The Guardian is one of oldest and most read papers in the English speaking world. It’s a paper started by middle class merchants in 1821 and a paper that has a consistent economic angle.
In May of 2015 the Guardian ran this article: America’s Trailer Parks: the residents may be poor but the owners are getting rich. It’s an unusual, but potentially lucrative investment: billionaire Warren Buffet is heavily invested, and his and others’ success is prompting ordinary people to attend Mobile Home University, a ‘boot camp’ in trailer park ownership.
The number one rule is stated twice, once in the classroom and once on the bus: “Don’t make fun of the residents.” Welcome to Mobile Home University, a three-day, $2,000 ‘boot camp’ that teaches people from across the US how to make a fortune by buying up trailer parks.
Trailer parks are big and profitable business-particularly after hundreds of thousands of Americans who lost their homes in the financial crisis created a huge demand for affordable housing.
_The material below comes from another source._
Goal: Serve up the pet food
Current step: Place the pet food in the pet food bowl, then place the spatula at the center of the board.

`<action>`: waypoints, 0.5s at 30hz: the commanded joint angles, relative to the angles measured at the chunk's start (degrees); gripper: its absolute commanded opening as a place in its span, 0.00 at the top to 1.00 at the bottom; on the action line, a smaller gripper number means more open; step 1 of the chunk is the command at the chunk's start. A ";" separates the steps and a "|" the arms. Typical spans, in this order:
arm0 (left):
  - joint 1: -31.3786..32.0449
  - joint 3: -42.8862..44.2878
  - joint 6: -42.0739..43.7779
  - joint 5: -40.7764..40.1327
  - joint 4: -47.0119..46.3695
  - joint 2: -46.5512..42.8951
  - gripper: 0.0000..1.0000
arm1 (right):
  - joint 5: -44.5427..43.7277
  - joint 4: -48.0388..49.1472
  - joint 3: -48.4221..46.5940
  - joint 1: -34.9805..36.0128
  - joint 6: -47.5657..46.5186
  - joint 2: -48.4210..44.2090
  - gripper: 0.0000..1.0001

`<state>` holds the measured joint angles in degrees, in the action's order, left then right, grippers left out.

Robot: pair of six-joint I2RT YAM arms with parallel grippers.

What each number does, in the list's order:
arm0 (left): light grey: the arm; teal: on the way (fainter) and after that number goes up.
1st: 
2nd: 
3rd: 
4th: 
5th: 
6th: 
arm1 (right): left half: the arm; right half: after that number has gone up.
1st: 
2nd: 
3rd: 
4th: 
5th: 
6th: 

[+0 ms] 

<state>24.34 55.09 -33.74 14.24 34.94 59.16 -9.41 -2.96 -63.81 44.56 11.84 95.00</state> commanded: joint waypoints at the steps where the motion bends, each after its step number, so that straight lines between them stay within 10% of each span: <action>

According to the US Census figures, more than 20 million people, or 6% of the population, live in trailer parks.
It is a market than has not been lost on some of the country’s richest and most high profile investors. Sam Zell’s Equity LifeStyle Properties (ELS) is the largest mobile home park owner in America, with controlling interests in nearly 140,000 parks. In 2014, ELS made $777 million in revenue, helping boost Zell’s near $5 billion fortune.
Warren Buffett, the nation’s second richest man with a $72 billion dollar fortune, owns the biggest mobile home manufacturer in the US, Clayton Homes, and the two biggest mobile home lenders, 21st Mortgage Corp. and Vanderbilt Mortgage and Finance Company. Buffet’s trailer park investments will feature heavily in his annual meeting this weekend, which will be attended by more than 40,000 shareholders in Omaha.
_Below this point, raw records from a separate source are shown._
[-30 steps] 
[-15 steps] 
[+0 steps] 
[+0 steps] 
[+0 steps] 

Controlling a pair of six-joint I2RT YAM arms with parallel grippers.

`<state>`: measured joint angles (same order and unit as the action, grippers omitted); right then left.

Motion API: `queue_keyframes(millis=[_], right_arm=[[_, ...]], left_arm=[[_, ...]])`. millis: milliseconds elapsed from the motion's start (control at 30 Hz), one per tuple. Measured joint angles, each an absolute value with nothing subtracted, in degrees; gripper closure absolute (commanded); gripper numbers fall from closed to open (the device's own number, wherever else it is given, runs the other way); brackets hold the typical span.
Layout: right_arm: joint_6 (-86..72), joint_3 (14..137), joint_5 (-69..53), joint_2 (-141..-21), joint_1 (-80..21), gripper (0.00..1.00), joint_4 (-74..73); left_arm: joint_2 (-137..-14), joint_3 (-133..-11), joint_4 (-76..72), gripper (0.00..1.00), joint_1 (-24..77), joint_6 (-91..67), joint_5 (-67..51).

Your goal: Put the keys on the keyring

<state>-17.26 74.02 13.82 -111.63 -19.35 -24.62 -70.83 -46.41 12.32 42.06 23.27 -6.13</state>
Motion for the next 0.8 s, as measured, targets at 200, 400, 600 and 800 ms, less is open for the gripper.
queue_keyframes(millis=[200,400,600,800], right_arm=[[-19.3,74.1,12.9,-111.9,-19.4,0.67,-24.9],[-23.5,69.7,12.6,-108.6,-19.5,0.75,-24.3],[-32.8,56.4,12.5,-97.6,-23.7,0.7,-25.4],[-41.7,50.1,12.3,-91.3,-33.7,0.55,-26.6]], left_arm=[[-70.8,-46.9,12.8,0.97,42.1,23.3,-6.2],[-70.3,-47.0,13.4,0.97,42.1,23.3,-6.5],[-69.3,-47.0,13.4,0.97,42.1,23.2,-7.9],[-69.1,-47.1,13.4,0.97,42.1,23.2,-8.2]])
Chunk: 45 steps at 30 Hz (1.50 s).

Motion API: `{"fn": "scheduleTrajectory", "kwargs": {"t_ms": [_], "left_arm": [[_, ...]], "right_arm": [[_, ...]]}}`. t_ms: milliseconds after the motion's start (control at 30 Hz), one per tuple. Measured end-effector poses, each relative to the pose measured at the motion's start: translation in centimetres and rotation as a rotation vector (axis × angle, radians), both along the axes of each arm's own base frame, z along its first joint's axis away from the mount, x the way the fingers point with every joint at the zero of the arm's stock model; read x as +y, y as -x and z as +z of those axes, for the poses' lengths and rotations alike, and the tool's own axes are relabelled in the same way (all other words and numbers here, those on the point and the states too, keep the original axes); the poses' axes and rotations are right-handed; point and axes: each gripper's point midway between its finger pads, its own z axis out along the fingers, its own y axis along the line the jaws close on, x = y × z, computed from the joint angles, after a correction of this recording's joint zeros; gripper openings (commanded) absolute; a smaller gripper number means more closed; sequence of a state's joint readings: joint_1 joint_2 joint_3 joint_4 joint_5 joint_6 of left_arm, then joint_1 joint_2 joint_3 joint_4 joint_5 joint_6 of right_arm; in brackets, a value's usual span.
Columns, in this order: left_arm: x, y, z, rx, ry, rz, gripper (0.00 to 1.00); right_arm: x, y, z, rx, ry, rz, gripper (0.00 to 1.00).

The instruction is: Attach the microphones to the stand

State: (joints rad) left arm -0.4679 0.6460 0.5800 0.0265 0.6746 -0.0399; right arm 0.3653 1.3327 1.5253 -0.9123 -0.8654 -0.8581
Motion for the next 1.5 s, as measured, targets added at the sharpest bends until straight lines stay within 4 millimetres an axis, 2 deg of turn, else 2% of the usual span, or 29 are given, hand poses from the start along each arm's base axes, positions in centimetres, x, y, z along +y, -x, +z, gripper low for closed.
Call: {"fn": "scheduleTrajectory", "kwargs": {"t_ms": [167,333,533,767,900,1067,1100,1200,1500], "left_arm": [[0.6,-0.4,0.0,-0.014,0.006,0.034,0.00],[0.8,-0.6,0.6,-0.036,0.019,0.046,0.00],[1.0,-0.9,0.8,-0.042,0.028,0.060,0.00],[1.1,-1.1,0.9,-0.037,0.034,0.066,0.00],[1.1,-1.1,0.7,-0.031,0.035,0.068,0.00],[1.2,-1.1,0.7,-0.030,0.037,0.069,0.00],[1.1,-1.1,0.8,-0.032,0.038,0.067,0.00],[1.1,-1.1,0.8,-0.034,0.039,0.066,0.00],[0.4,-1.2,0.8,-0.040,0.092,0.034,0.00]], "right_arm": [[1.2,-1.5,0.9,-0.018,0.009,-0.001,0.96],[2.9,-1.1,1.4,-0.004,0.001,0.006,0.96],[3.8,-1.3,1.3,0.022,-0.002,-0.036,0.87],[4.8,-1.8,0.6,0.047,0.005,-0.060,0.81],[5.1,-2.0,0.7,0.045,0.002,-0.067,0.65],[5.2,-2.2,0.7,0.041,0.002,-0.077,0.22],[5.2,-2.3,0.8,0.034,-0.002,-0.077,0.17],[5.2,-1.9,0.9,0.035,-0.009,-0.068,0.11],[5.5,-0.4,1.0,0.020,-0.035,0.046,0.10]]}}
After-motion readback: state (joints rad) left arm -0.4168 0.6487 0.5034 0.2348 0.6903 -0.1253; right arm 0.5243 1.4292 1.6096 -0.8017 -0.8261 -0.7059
Such success is prompting ordinary people with little or no experience to try and follow in their footsteps. On a bright Saturday morning, under the Floridian sun, Frank Rolfe, the multimillionaire co-founder of Mobile Home University who is the nation’s 10th biggest trailer park owner, conducts a tour of parks around Orlando, Florida. A busload of hopefuls, ranging in age from early 20s to late 70s, hangs on his every word.
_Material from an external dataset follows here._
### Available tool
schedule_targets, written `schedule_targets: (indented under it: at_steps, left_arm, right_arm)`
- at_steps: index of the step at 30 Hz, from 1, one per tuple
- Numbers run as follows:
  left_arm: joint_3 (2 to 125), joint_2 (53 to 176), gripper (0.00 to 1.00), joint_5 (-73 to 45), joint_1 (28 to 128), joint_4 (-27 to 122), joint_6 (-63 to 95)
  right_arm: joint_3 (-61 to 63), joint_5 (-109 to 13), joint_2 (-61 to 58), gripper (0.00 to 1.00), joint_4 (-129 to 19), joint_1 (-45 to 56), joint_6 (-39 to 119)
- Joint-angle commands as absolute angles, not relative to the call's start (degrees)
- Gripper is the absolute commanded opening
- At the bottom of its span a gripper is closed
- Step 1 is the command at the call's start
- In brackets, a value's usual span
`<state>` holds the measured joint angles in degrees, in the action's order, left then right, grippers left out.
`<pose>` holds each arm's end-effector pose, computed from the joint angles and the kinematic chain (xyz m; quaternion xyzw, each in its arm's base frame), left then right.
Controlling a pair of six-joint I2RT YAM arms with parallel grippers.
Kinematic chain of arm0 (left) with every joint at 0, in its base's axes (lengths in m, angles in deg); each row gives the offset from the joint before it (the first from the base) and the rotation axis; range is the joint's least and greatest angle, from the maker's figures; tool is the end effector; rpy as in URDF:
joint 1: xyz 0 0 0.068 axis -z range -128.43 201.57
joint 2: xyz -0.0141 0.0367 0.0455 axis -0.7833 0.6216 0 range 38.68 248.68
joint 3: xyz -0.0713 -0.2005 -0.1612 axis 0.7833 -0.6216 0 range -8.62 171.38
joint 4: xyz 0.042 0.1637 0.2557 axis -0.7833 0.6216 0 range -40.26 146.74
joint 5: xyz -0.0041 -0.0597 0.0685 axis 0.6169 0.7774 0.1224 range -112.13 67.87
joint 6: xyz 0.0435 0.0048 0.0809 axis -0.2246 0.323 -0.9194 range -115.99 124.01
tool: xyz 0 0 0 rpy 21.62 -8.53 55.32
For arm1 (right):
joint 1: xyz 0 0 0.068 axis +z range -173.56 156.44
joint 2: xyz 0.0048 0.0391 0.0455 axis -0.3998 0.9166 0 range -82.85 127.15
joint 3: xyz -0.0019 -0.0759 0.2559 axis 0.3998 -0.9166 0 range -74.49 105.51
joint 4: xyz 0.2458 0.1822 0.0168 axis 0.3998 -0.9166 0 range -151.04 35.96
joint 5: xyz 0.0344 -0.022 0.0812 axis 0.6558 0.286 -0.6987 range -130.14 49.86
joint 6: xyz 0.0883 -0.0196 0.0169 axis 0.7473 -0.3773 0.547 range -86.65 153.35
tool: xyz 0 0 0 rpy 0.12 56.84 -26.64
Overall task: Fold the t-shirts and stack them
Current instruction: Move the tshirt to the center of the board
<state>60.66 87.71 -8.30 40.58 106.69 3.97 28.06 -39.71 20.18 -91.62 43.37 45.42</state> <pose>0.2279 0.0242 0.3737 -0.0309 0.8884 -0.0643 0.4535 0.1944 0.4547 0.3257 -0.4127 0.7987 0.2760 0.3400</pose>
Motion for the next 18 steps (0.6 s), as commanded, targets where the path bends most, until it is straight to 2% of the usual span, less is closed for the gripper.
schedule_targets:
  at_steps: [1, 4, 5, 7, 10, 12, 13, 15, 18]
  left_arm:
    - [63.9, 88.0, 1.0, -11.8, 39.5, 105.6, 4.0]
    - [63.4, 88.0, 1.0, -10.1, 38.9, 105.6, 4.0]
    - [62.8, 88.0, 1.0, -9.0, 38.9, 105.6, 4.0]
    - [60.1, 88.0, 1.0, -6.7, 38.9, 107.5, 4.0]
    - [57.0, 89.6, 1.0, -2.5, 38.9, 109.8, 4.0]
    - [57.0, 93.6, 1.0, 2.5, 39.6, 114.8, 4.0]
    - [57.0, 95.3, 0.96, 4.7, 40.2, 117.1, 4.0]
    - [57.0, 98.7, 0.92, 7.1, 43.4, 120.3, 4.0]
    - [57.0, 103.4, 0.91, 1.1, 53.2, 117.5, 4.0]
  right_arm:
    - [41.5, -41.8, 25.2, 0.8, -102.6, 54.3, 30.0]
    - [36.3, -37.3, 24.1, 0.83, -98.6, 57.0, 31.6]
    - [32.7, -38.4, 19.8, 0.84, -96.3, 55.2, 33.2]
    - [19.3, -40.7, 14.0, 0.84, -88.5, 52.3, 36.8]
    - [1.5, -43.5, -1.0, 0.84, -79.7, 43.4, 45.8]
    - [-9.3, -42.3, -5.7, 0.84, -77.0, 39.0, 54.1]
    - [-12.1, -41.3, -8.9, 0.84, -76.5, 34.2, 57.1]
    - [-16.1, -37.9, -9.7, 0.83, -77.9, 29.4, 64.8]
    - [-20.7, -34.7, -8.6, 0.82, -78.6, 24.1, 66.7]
As the tour approaches its first stop, Rolfe repeats a warning which earlier flashed on to a screen in a conference room of the Orlando airport Hyatt hotel: “When we are on the property, don’t make fun of the residents, or say things that can get us in trouble or offend anyone. I once had a bank come to a mobile home park and say in front of my manager, ‘Only a white trash idiot would live in a trailer.’”
Then comes a second, more unexpected warning: “Now guys, I’ve got to tell you this park, I believe, is a sex offender park. Everyone in here is a sex offender. I could be wrong, we’re going to find out, but I think that’s the deal on this one. So stay together as a herd.”
He’s not wrong. Signs say at the entrance to Lake Shore Village, on the northeastern outskirts of Orlando, warn: “Adults only. No children.” The park is described on the owner’s business card as “sex offender housing” and “habitat for offenders.”
On the forecourt the owner, Lori Lee, tells Rolfe’s students she dedicated the park to sex offenders 20 years ago and has not looked back.
“We were a family park when we first started. About 20 years ago, I couldn’t get on the property because a drug dealer had separated from his girlfriend in the park across the street….and there was a long line of cars because she was undercutting her boyfriend.”
Lee, 70, says she was advised that if she took in sex offenders the drug dealers would leave. “So, I started taking in sex offenders, and I have a very clean property. Sex offenders are watched by the news media, the TV, the sheriff’s department, probation, the department of corrections….so when they are in there, the drug dealers and other people don’t like to be around.”
Sex offenders have been good for Lee financially, with park occupancy running at “1,000%”. She rents trailers pad spots for about $325 a month. The trailers are either owned by the tenant or rented from a third party. Many trailers are divided in three bedrooms, for which tenants are charged $500 a month per room.
Lee claims she was once offered $5 million for Lake Shore Park, which is home to about 50 trailers.
“Last year I bought a park down the street, got rid of all the families, the drug dealers, the prostitutes, and brought in convicted felons. And then I bought the property across the way,” she says. “Once you’re into it and making money it’s easy to say, ‘One more, one more’.”
She has an eye on a fourth park, “but then I’m through. I’m 70 years old and I don’t want anymore.”
Asked by an eager investor how regularly tenants leave her park, Lee says: “When they die. They stay forever, they have no place to go.”
Lee’s strategy impresses Rolfe’s students.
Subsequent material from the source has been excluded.